**WORK INSTRUCTION:** Whenever a line in the records below contains "return", pick it out.

Stored data:
--

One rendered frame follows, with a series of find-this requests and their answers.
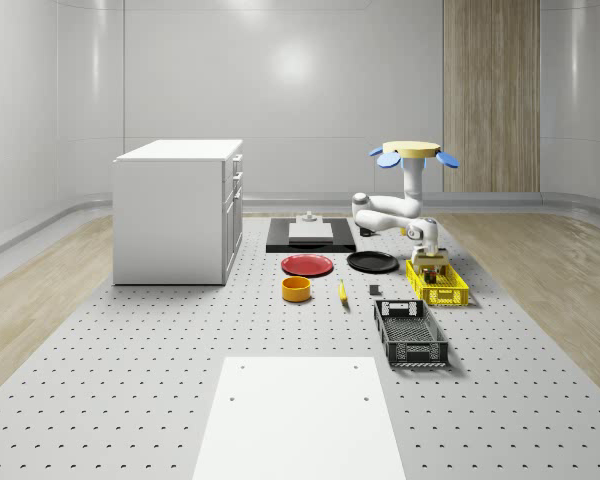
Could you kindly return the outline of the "black plate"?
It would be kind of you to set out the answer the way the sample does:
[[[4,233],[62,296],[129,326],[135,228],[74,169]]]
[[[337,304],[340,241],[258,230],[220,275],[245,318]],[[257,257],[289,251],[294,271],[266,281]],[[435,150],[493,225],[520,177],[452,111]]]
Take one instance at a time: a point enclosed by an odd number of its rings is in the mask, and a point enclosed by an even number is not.
[[[395,257],[379,251],[352,253],[347,257],[347,263],[357,271],[371,274],[389,273],[399,268],[399,262]]]

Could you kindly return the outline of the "red plate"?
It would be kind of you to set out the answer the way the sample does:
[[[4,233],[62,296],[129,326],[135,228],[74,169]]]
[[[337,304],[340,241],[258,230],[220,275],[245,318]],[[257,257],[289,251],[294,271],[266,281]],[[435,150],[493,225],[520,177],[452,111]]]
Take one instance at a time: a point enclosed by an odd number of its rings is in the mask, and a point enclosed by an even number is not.
[[[318,277],[329,274],[333,270],[333,263],[322,255],[297,254],[284,258],[281,268],[292,276]]]

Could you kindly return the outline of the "dark grey basket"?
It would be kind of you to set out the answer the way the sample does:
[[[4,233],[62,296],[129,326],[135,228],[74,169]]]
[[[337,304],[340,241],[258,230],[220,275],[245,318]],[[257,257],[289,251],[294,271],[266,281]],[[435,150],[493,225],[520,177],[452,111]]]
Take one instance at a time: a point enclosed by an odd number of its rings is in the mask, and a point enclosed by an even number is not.
[[[394,366],[444,366],[448,339],[422,300],[376,300],[374,316],[388,362]]]

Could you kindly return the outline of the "white board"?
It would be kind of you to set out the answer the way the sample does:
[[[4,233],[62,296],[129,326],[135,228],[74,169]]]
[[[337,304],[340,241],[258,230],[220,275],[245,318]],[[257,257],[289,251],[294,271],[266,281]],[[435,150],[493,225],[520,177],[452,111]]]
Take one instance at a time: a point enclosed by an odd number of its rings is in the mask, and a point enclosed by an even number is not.
[[[193,480],[405,480],[371,357],[228,357]]]

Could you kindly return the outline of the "drone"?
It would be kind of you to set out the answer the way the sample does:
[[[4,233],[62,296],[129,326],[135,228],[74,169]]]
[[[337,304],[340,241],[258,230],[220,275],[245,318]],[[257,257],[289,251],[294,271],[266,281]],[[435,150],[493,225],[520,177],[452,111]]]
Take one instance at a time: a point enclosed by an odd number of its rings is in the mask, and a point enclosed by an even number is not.
[[[442,151],[438,144],[422,141],[391,141],[373,149],[370,156],[379,156],[377,164],[381,168],[392,168],[407,159],[436,158],[441,164],[458,168],[459,162]]]

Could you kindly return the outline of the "black stove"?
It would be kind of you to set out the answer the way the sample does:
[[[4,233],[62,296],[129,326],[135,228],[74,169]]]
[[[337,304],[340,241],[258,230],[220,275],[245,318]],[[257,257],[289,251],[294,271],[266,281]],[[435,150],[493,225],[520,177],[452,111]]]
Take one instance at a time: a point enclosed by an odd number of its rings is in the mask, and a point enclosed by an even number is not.
[[[291,218],[272,218],[266,241],[267,253],[353,253],[356,244],[346,218],[318,217],[318,223],[329,224],[333,233],[332,242],[296,242],[289,240]]]

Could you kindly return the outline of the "yellow basket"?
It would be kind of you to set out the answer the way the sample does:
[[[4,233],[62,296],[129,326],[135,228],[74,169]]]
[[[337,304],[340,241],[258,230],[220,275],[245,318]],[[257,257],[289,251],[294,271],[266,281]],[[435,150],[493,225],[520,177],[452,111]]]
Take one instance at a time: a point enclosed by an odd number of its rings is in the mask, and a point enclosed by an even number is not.
[[[448,265],[444,275],[438,274],[435,283],[426,283],[423,274],[417,274],[412,262],[406,260],[406,276],[416,297],[429,305],[467,305],[469,287]]]

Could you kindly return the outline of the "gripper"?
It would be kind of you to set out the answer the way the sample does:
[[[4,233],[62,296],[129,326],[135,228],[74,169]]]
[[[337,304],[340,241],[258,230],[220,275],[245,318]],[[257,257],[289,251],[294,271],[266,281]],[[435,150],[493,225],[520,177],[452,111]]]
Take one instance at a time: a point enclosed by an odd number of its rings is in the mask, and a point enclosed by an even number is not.
[[[424,269],[435,269],[438,274],[445,275],[449,266],[448,251],[440,248],[436,254],[427,254],[423,249],[414,250],[411,263],[418,275]]]

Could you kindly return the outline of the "yellow bowl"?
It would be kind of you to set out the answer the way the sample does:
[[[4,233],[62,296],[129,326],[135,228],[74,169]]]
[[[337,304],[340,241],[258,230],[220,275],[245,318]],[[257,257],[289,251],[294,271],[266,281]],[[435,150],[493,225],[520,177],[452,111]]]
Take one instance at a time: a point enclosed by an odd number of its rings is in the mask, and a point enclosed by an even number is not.
[[[293,303],[307,301],[311,296],[311,281],[302,276],[287,277],[282,281],[282,297]]]

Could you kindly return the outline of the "white cabinet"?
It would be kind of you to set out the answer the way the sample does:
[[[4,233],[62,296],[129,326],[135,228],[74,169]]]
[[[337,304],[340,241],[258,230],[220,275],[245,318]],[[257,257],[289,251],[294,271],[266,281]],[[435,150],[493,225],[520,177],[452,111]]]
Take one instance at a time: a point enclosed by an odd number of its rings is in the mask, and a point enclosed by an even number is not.
[[[242,145],[156,140],[114,161],[114,283],[227,282],[242,239]]]

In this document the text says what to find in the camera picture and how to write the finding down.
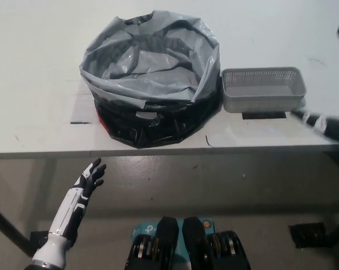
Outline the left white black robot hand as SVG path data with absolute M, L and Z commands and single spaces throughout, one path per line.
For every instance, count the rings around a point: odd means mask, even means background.
M 106 164 L 98 158 L 81 173 L 63 199 L 49 229 L 49 233 L 61 236 L 74 244 L 78 228 L 85 215 L 93 191 L 104 183 Z

--

**ANSWER BOX:**
Could you kindly return the outline of the "black plate"?
Could you kindly return the outline of the "red plate"?
Could you kindly return the outline of the "dark grey basket"?
Could you kindly return the outline of the "white board"?
Could you kindly return the outline of the "drone"?
Could you kindly return the outline of the "black stove"?
Could you kindly return the outline of the "yellow basket"?
Could you kindly return the outline of the "gripper"?
Could you kindly return the outline of the "yellow bowl"?
Could you kindly return the outline of the "white cabinet"?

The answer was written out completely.